BLANKENSHIP: Well, I designed a flying car when I was 5, but nobody, like -- I`m not famous enough I guess.

CRAIG: Nobody`s flying in your car.

BLANKENSHIP: Nobody wanted -- nobody made a prototype.

BALAN: Somebody in that family`s making money.

BLANKENSHIP: Yes.

BALAN: Thank God.

BEHAR: Beckham is making a fortune. She has a clothing line.

BALAN: I know.

BEHAR: He`s a -- he`s a soccer player. That -- he`s very, very famous and very talented. They make a lot of money. But you know, he`s not the only kid. There`s also Lourdes --

BALAN: Right.

BLANKENSHIP: Right.

BEHAR: Madonna`s 13-year-old daughter has her own clothing line.

BALAN: Yes.

BLANKENSHIP: Right.

CRAIG: I kind of want to buy her stuff, though. Because I`ve seen her in the magazine --

BALAN: Yes.

CRAIG: And I kind of like the way she dresses.

BEHAR: She`s good.

CRAIG: Madonna is her mom --

BLANKENSHIP: Right.

CRAIG: Who`s been setting trends forever. She`s 13 I know but still --

BALAN: But here`s the problem with the unemployment. All the jobs are going to 10 and 13-year-olds. Maybe -- maybe we try -- and we can`t hire you, you`re not 8.

BEHAR: I know. I know.

BALAN: I mean, well and the other thing, too, and a 10-year-old opera singer. What`s happening --

BEHAR: Yes.

BLANKESHIP: And with kids like this? With my fashion line, like Will Smith`s daughter has a rap single out now --

CRAIG: Yes, yes.

BLANKENSHIP: -- about whipping her hair around.

BEHAR: Her name is Will, she`s 9 years old.

BALAN: Ok, compared to them, Justin Bieber seems old now.

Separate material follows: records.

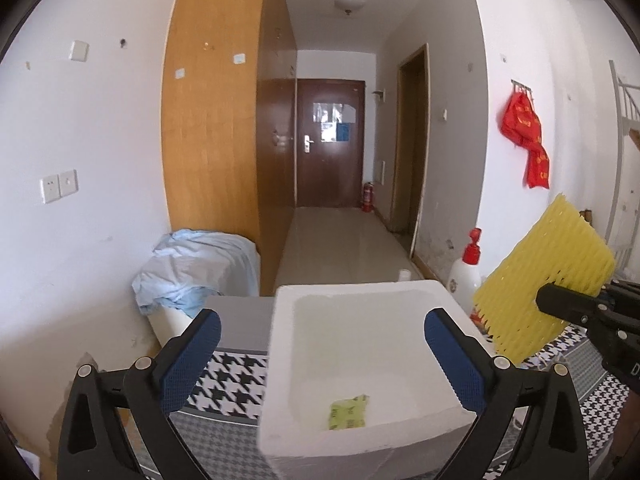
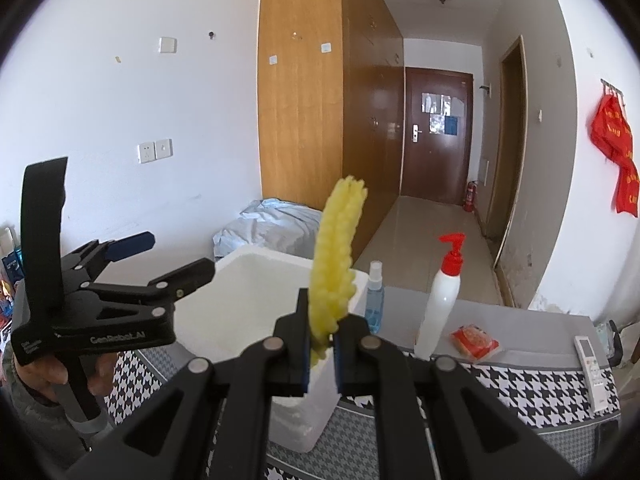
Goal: Organize soft objects
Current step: 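Open the left tool over the box while the right tool releases the yellow sleeve inside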
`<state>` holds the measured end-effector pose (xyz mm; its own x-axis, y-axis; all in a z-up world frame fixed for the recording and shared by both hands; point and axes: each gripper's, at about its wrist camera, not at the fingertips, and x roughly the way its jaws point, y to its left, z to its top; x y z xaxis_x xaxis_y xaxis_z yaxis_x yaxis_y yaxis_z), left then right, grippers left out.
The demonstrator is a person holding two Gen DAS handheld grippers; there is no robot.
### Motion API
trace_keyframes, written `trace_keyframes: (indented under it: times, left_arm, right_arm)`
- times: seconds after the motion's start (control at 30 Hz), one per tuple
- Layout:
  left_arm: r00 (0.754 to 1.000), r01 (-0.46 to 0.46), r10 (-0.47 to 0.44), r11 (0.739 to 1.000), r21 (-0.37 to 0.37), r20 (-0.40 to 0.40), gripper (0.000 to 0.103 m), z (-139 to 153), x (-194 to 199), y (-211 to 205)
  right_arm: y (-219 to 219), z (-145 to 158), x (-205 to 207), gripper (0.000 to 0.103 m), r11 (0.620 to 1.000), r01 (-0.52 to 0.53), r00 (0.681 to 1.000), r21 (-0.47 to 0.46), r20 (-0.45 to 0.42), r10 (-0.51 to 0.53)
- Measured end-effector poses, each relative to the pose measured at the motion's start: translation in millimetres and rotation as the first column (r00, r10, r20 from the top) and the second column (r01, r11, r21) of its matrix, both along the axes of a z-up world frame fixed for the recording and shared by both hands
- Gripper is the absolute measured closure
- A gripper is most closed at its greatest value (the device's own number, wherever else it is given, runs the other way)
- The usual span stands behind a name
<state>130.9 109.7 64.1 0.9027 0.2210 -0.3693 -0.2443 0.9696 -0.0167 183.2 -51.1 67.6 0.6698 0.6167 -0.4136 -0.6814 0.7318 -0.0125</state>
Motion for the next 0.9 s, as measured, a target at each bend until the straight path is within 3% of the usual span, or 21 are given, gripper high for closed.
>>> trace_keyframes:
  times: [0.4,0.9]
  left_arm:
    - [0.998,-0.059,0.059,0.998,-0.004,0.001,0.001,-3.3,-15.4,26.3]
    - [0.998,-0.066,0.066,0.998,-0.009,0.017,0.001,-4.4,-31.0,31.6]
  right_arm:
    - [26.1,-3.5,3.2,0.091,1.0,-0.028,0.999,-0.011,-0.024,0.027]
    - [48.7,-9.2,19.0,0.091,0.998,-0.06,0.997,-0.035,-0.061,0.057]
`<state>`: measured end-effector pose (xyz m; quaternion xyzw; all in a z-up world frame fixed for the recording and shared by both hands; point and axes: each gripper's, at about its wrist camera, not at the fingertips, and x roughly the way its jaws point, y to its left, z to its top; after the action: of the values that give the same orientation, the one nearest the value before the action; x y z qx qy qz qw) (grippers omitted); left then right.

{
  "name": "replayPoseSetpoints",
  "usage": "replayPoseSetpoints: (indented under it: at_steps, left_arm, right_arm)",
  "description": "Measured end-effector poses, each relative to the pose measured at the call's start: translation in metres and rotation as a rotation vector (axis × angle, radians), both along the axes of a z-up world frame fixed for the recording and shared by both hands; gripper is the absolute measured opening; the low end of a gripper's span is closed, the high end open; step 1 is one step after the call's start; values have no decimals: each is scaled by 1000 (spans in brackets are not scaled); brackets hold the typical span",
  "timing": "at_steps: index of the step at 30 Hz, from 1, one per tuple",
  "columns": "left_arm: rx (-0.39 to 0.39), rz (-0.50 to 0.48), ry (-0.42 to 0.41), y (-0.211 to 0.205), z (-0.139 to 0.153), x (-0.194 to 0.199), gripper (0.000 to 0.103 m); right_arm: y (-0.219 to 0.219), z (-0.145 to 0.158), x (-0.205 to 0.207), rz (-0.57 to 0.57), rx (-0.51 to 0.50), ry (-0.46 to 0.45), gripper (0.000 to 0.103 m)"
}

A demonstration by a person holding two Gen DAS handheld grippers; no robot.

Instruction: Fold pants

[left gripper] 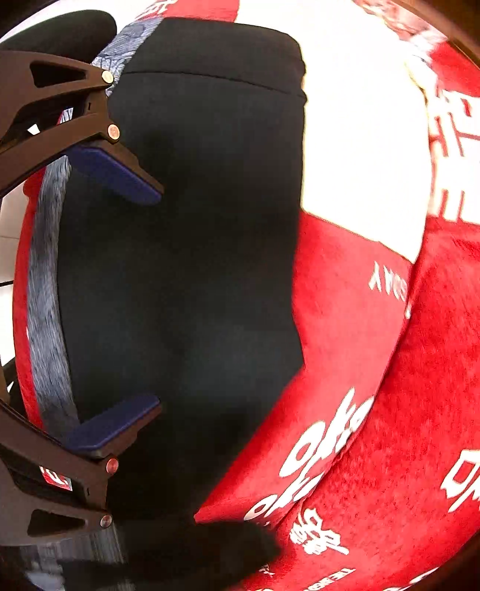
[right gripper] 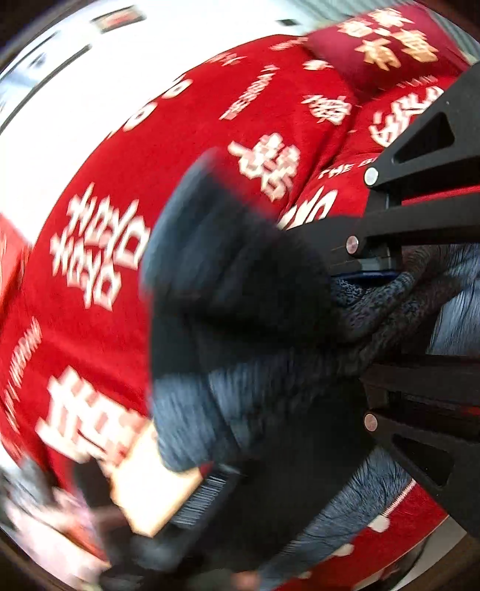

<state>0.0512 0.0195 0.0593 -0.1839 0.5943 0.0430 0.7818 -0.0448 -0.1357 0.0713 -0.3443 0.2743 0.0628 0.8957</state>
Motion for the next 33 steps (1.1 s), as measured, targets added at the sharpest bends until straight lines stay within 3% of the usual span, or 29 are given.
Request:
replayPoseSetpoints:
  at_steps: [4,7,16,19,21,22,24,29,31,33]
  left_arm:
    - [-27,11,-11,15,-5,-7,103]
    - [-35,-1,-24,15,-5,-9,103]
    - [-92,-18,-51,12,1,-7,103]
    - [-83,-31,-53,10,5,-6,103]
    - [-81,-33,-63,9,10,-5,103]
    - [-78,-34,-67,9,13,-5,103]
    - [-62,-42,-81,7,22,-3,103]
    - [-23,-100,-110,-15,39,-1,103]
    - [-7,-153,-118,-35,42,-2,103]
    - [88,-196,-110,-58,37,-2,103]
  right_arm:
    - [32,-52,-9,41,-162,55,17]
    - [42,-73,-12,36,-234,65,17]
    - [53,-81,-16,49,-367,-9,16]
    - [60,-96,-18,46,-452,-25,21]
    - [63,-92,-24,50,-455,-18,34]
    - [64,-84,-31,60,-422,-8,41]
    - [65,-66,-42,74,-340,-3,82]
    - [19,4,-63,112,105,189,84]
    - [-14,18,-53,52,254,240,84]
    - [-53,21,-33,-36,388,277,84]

BLANKENSHIP: I know. And the other thing is it like at least Justin Bieber, like, worked. It just seems like, oh, my mom is famous and my dad is famous, let`s not even hide the nepotism.

BALAN: Yes, yes, yes.

BLANKENSHIP: It`s like yes.

CRAIG: Yes.

BEHAR: I know but that`s the way the business operates. It`s mostly nepotism I think at this point.

BALAN: Yes.

CRAIG: They`re going to grow up very entitled, you know what I mean? Like thinking they know everything from at a young age and they are going to grow up and to be really kind of like horrible people.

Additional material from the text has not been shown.